MEP 24. VM2 Subsystems
| Field | Value |
|---|---|
| MEP | 24 |
| Title | VM2 Subsystem Design |
| Author | Mochi core |
| Status | Draft |
| Type | Standards Track |
| Created | 2026-05-16 |
Abstract
MEP 21 defined the typed register VM and its 8-byte NaN-boxed Cell. The follow-on rounds (MEPs 18-20 and the MEP 23 perf rounds 1-3) drove the integer-only core of vm2 to within ~1.07x Lua on iterative loops and ~1.55-1.70x on recursive calls. That work covered exactly one type family (signed 48-bit integers) and one control-flow shape (direct calls + tail calls). Every other Mochi value family - strings, lists, maps, structs, closures, results - is still either a legacy-VM-only feature or a placeholder slot in the Objects table.

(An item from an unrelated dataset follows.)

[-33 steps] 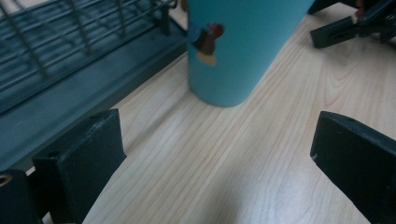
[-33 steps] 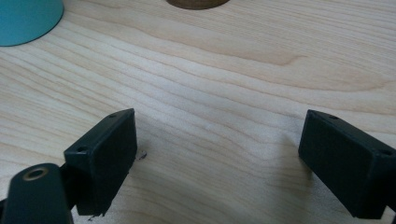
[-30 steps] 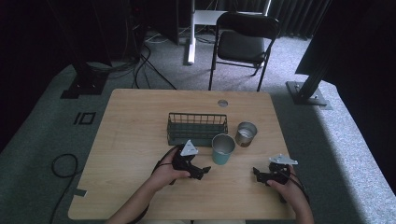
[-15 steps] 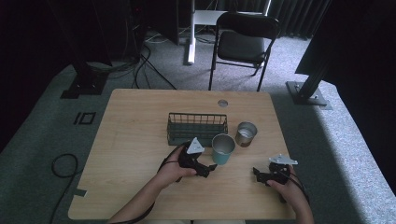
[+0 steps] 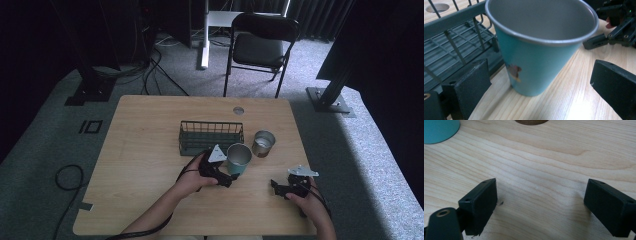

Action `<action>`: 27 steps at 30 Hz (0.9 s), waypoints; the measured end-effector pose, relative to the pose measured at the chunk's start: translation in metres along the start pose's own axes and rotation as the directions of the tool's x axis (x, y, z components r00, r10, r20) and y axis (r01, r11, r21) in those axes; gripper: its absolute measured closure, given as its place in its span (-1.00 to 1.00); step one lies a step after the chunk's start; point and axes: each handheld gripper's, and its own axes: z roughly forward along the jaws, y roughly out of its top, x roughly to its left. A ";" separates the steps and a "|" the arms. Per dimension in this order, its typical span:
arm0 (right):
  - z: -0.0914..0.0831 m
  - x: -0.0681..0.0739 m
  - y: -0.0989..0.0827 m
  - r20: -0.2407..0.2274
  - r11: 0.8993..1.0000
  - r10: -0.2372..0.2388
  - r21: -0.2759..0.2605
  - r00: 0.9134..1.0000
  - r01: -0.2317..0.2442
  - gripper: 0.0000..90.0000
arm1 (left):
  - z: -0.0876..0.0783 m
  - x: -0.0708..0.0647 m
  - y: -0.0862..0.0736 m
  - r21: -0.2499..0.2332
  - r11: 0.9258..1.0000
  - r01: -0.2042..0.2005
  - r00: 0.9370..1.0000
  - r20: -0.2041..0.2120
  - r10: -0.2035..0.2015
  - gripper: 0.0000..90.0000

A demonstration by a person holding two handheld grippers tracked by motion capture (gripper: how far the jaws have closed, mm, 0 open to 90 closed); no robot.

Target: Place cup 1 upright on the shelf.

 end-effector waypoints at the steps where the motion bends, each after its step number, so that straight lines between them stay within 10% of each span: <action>1: 0.000 0.000 0.000 0.000 1.000 0.000 0.000 1.000 0.000 -0.75 | 0.001 0.000 0.001 0.002 1.000 -0.002 1.000 -0.005 0.002 -0.93; 27: 0.000 0.000 0.000 -0.004 1.000 -0.004 0.000 1.000 0.004 -0.75 | 0.031 -0.017 0.019 -0.087 0.996 0.010 0.996 -0.089 -0.017 -0.91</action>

This MEP is the consolidated subsystem plan that takes vm2 from "integer core" to "feature parity with the legacy VM" without falling back into ad-hoc opcode growth. It specifies:
- the value-representation rules every subsystem must obey,
- per-subsystem representations for strings, lists, maps, structs, closures,
- a garbage collection strategy compatible with the contiguous register stack,
- explicit handler-stack opcodes for Result/error propagation,
- the dispatch and compilation pipeline gaps that block the rest of the corpus,
- a porting plan with hard correctness + benchmark gates per subsystem.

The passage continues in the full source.